> [Your assignment]: Images should not appear in the copy, yet every line of the listing below must be printed exactly.

> [Data block]:
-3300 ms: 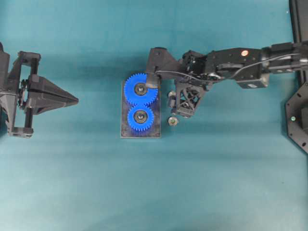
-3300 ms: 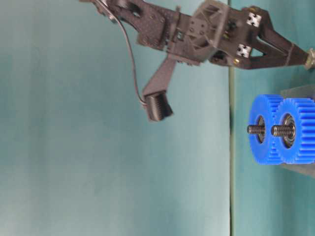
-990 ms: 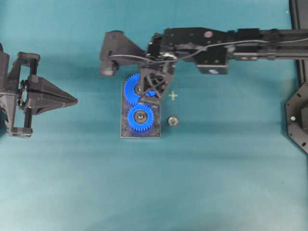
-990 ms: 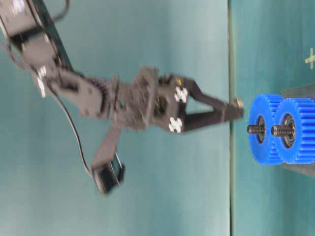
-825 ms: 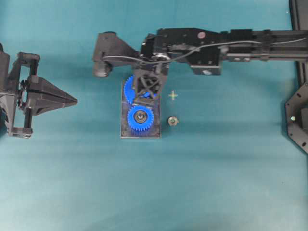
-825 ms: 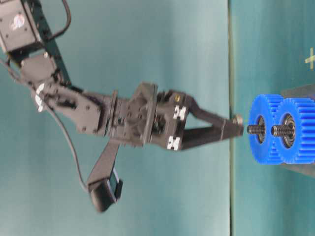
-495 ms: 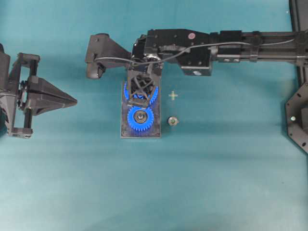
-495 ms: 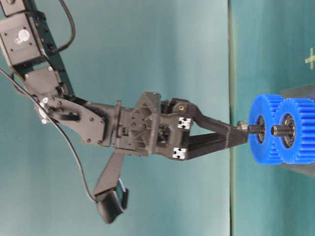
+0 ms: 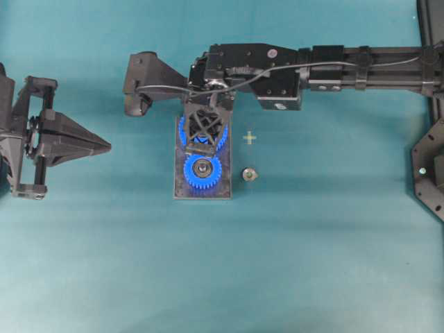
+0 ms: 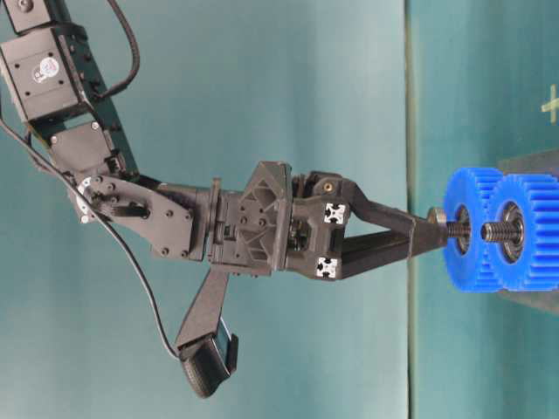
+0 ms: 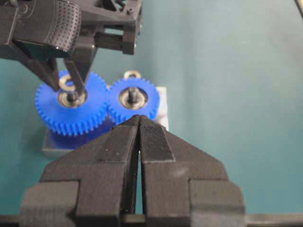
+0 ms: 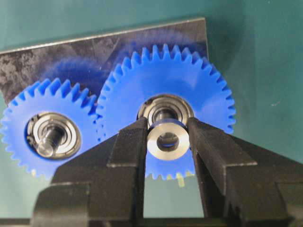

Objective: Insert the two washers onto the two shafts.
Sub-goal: 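Carry the washer over the top blue gear and lower it onto its shaft, then open the right gripper and lift away from the top gear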

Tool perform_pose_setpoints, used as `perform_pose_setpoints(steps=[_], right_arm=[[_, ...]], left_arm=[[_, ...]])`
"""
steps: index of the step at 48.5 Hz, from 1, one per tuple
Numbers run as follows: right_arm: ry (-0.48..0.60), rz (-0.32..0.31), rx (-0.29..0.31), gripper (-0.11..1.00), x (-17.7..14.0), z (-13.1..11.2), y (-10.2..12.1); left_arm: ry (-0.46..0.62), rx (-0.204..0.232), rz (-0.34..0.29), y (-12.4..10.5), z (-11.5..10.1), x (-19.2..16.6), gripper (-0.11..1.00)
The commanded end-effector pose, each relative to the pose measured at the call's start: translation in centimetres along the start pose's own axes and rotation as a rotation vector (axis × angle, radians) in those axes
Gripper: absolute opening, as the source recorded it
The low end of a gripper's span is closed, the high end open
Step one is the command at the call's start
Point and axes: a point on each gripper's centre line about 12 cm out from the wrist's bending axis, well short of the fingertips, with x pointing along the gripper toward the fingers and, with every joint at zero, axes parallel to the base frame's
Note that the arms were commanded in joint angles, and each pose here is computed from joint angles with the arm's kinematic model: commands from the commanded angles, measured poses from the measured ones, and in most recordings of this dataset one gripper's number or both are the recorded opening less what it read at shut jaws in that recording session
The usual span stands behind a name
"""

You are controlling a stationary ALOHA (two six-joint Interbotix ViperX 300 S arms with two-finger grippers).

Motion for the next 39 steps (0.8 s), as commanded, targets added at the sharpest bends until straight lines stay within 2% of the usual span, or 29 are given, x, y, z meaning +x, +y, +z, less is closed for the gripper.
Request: perform_pose_setpoints(steps=[1, 15, 35, 37, 39], right_arm=[[-0.044, 0.002, -0.011, 0.3, -1.53, 0.78, 0.13], [-0.006, 0.002, -0.002, 0.3, -1.09, 0.95, 0.13], [-0.02, 0.023, 0.027, 0.31, -1.43, 1.42, -0.33], [-0.017, 0.027, 0.035, 0.37, -1.43, 1.38, -0.36], [-0.014, 0.031, 0.038, 0.49, -1.44, 1.35, -0.38]], left_arm=[[-0.018, 0.003, -0.001, -0.02, 0.5, -0.03, 0.0], [-0.021, 0.002, -0.001, -0.02, 0.54, -0.03, 0.0], [-0.021, 0.001, 0.001, 0.02, 0.54, -0.03, 0.0], [-0.021, 0.002, -0.001, -0.02, 0.54, -0.03, 0.0], [-0.023, 0.001, 0.001, 0.02, 0.61, -0.03, 0.0]])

> [Response to the exercise]:
-3300 ms: 
-3300 ms: 
-990 ms: 
-990 ms: 
-825 ms: 
-825 ms: 
-495 ms: 
-495 ms: 
+0 ms: 
+0 ms: 
+0 ms: 
+0 ms: 

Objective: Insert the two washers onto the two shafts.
Sub-goal: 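Carry the washer over the top blue gear and lower it onto its shaft, then open the right gripper and lift away from the top gear
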
Tool perform_pose_setpoints, used as `perform_pose_setpoints(steps=[_], right_arm=[[_, ...]], left_arm=[[_, ...]])`
"""
steps: index of the step at 48.5 Hz, from 1, one per tuple
Numbers run as follows: right_arm: ry (-0.48..0.60), rz (-0.32..0.31), rx (-0.29..0.31), gripper (-0.11..1.00), x (-17.7..14.0), z (-13.1..11.2), y (-10.2..12.1); left_arm: ry (-0.46..0.62), rx (-0.204..0.232), rz (-0.34..0.29), y (-12.4..10.5), z (-11.5..10.1), x (-19.2..16.6), gripper (-0.11..1.00)
The commanded end-effector pose, each relative to the pose measured at the call's start: translation in centimetres along the start pose's own axes and rotation as a rotation vector (axis × angle, radians) in those axes
Gripper: absolute opening, as the source recorded it
The low end of a gripper's span is closed, the high end open
Step one is the command at the call's start
Point and axes: a point on each gripper's centre line about 12 cm out from the wrist's bending axis, well short of the fingertips, with x pointing along the gripper toward the fingers and, with every joint at zero, axes parallel to the base frame's
Note that the arms were commanded in joint angles, and each pose here is computed from joint angles with the arm's kinematic model: commands from the commanded angles, measured poses from the measured ones, and in most recordings of this dataset one gripper's number or both are the recorded opening less what it read at shut jaws in that recording session
The usual span stands behind a name
"""

You are controlling a stationary ALOHA (two six-joint Interbotix ViperX 300 S arms with two-finger grippers).

Motion for the next 39 steps (0.8 s), as commanded, targets added at the sharpest bends until straight lines stay within 2% of the usual span, or 29 are given, x, y, z meaning +x, +y, +z, less is closed for the gripper.
Request: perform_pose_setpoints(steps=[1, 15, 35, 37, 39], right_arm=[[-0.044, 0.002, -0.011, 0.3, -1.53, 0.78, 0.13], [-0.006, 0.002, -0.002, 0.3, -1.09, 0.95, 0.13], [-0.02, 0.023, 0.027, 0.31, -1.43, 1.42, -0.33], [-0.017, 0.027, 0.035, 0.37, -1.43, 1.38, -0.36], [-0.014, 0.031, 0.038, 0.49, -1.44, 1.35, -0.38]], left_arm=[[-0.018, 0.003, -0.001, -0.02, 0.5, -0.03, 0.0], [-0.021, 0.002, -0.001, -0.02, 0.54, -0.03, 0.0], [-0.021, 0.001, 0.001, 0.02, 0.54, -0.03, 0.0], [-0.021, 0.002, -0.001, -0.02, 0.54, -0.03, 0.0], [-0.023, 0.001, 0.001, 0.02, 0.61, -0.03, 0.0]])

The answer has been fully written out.